The past is repeating – fact

In the last few months I have been keeping notes about my left side of my body, I am not sure why, other than an intelligent guess that I have more lesions on the side of my brain that controlled that side, I have always had more problems with it. It was the complete loss of the use of my left hand that first forced me into staying at home and working from here until I was made redundant last year. With out any use of my hand for several months I couldn’t use my wheelchair and I still can’t as I have little strength in it to this day. It took the best part of six months to get enough use of it to not require the brace I wore throughout that time. I tried hard not to wear the brace more than I had to but my hand was safer when in it than it was just dangling around from my elbow, below that point I had no sensation or reflexes, it was a constant danger to itself, I leaned quickly that the braced and held by my other hand avoided unnecessary bruises and bumps. There had been little change in it for a long time, but I notices at the same time as the pain increased in my left leg, more and more of my left arm was loosing sensation.
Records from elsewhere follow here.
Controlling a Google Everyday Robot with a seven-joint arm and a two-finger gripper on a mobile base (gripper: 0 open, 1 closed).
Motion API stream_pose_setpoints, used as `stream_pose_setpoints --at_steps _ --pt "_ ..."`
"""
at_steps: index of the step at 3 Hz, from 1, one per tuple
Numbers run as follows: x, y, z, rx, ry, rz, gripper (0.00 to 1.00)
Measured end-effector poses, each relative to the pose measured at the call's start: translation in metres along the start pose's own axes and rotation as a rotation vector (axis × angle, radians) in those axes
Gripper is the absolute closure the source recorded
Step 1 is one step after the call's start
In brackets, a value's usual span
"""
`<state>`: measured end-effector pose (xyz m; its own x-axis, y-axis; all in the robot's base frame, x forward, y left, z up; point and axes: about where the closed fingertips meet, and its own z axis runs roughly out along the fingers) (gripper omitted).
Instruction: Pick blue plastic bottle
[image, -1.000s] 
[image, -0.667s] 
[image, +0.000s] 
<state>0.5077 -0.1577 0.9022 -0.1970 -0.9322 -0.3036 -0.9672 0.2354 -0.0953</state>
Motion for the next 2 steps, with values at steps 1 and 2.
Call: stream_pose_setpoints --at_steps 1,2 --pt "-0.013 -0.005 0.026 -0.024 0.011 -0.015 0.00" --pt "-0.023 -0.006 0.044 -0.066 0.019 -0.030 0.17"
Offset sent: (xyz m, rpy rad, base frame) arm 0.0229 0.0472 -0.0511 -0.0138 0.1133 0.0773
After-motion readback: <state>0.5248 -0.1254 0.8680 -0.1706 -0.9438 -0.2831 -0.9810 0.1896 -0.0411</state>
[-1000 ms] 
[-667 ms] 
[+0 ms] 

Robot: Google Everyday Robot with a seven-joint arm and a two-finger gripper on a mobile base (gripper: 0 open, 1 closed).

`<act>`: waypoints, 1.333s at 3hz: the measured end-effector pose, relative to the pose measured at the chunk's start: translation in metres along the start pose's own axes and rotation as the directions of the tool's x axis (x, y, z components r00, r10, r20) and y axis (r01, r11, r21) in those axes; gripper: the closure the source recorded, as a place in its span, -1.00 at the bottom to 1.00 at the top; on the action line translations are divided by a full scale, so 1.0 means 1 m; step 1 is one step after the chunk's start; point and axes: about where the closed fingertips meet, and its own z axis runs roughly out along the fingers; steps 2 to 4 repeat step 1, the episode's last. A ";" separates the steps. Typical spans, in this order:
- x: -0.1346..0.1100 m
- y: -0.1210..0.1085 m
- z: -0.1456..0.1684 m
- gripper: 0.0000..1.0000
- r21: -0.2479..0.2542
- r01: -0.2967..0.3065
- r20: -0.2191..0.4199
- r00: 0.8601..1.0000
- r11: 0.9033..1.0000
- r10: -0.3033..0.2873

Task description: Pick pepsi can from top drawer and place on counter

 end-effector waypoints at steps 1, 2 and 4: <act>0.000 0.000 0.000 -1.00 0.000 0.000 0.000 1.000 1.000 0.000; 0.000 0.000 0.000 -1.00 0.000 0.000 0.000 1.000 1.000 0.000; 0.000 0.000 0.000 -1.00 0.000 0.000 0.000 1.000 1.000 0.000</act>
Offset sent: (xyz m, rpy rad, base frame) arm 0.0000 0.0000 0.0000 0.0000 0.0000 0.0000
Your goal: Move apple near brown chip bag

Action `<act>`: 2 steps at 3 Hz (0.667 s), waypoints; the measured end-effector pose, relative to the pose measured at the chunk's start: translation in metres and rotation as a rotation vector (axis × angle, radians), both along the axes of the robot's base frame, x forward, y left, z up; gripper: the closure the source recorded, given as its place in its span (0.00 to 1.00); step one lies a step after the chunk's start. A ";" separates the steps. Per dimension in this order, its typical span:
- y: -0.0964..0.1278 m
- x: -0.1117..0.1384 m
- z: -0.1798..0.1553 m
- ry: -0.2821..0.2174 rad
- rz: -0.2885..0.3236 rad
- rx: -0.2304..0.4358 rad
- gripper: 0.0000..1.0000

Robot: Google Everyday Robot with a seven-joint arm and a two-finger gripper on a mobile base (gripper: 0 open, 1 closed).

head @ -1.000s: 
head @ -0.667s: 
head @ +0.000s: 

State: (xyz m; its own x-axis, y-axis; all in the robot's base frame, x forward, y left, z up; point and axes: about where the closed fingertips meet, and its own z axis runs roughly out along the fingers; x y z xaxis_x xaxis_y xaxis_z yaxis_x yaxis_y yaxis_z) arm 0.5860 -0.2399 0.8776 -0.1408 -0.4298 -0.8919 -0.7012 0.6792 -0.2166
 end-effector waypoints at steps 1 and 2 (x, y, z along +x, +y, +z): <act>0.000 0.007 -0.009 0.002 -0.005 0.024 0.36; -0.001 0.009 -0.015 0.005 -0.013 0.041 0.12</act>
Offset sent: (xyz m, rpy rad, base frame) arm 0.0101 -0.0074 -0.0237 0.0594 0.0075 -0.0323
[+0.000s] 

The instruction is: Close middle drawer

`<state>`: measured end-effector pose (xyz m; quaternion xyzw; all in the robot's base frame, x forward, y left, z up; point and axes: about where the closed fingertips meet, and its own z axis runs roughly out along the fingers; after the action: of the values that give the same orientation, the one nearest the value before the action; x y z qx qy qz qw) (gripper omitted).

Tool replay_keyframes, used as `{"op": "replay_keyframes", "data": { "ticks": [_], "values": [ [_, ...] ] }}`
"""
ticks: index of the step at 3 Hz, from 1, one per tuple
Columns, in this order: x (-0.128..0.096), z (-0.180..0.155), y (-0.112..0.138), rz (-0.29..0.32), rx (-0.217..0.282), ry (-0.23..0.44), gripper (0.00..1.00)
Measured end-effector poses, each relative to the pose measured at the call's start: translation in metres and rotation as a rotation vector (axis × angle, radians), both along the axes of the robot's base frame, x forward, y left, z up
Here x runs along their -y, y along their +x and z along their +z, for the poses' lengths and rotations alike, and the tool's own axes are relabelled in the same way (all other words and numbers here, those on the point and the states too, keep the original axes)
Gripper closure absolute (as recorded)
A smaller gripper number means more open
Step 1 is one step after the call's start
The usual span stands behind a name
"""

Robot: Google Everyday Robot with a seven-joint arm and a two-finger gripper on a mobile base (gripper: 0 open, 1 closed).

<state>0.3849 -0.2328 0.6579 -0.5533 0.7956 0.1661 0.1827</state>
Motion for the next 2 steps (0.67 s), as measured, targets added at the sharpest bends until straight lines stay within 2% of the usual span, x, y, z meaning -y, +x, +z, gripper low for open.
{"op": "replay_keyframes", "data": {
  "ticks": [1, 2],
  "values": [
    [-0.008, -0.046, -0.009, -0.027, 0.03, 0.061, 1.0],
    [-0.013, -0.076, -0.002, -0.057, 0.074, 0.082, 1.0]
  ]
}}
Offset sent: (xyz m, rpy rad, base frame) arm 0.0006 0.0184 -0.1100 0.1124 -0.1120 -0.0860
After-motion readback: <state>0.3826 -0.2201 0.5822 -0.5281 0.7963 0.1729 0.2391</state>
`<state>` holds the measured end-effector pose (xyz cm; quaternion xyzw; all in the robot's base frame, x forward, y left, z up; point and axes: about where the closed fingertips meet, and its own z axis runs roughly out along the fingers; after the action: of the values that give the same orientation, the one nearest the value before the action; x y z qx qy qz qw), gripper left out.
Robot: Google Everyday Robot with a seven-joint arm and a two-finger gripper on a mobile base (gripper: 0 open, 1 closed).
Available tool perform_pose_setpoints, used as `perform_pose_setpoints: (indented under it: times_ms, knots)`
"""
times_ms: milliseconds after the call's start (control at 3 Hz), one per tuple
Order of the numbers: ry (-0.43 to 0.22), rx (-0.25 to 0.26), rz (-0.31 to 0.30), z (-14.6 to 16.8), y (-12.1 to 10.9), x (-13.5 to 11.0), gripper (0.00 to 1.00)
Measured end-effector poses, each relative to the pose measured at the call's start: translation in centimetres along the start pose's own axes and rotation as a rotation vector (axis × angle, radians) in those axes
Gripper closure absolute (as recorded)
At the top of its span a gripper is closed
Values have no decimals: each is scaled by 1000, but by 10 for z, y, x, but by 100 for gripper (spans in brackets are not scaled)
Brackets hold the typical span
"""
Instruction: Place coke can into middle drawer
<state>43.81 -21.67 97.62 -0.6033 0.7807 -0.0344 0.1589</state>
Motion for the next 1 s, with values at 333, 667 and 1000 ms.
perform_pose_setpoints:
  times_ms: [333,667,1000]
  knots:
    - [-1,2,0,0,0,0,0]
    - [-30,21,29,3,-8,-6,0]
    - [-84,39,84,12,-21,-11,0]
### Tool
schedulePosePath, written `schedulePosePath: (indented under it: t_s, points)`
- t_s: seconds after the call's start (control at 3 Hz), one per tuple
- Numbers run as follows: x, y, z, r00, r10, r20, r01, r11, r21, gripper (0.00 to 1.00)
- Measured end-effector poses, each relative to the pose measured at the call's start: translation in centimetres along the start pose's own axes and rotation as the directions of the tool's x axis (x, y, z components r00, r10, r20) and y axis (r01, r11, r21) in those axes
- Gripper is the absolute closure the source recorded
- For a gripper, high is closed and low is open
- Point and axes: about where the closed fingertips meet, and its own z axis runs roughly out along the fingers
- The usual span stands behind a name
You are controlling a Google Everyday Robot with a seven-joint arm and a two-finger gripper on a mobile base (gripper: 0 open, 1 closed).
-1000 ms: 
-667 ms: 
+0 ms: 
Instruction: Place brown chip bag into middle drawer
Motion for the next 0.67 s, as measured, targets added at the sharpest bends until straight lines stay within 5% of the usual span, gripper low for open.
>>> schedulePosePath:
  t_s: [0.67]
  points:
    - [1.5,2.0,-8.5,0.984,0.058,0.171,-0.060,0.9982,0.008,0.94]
The palm now is almost gone completely it is a strange sensation to watch my touching it and not feel the touch. When I make a fist the palm feels as though it has died and stiffened, muscles and nerves seem to cause strange feelings around dead areas. It would be like you holding a disc of hard plastic about 2 inches round in your hand and them making a fist round it. When making a fist my finger tips no longer actually touch my palm in the normal position, I can’t get them there, if you place your finger in my hand I wouldn’t be able to tighten my fingers round it, you would feel almost no pressure, the grip has gone for all practical purpose. Add in the constant strange slow pins and needles feeling also tells the story that the nerves are trying to spark with little success, this also happened the first time round. On the good side, although my finger movements are slower they are still there, but getting the right key on the key board without checking where my hand is I totally hit and miss. From the best point that it recovered to a few years ago it is now quite rapidly regressing, bit by bit it is dieing again, I was cutting an onion the other day and my thumb collapsed, I couldn’t grip with it, I also lost all strength in the muscles in my left upper arm. There is no doubt now in my mind that it is once again dieing.

That on it’s own would be bad enough but I have also started to get some of the milder symptoms in my right hand as well. What I can and cannot do is changing again. I have mentioned little bits of this in my posts from time to time but I feel that it is no longer something to keep an eye on but to document as a fact, my left arm is vanishing and my right has quite a few sympathetic symptoms. As long as I have enough strength in my wrists then I don’t have a problem that needs to be braced, it is when the wrist goes there is no option but to brace, as a hand that hands limp on your wrist is completely useless, I am wondering though if I should by a right hand brace in case as happened with my left, I wake one morning to a dead hand.

As I learned from the first time round there is nothing at all the medics can do, I remember the look on my Dr’s face when he found not reflexes, he sort of raised an eyebrow and said ‘well, yes, it’s dead’. He looked totally lost when I asked if there was anything that could be done and all he could say was we just have to wait and see what happens. That was it, I went home knowing exactly what I knew when I went in there, this also tells me that there is no point in even telling them this time. One more step written up and a start point in many ways for a written tracking of what the future might hold. Position now, just as before, wait and see what happens.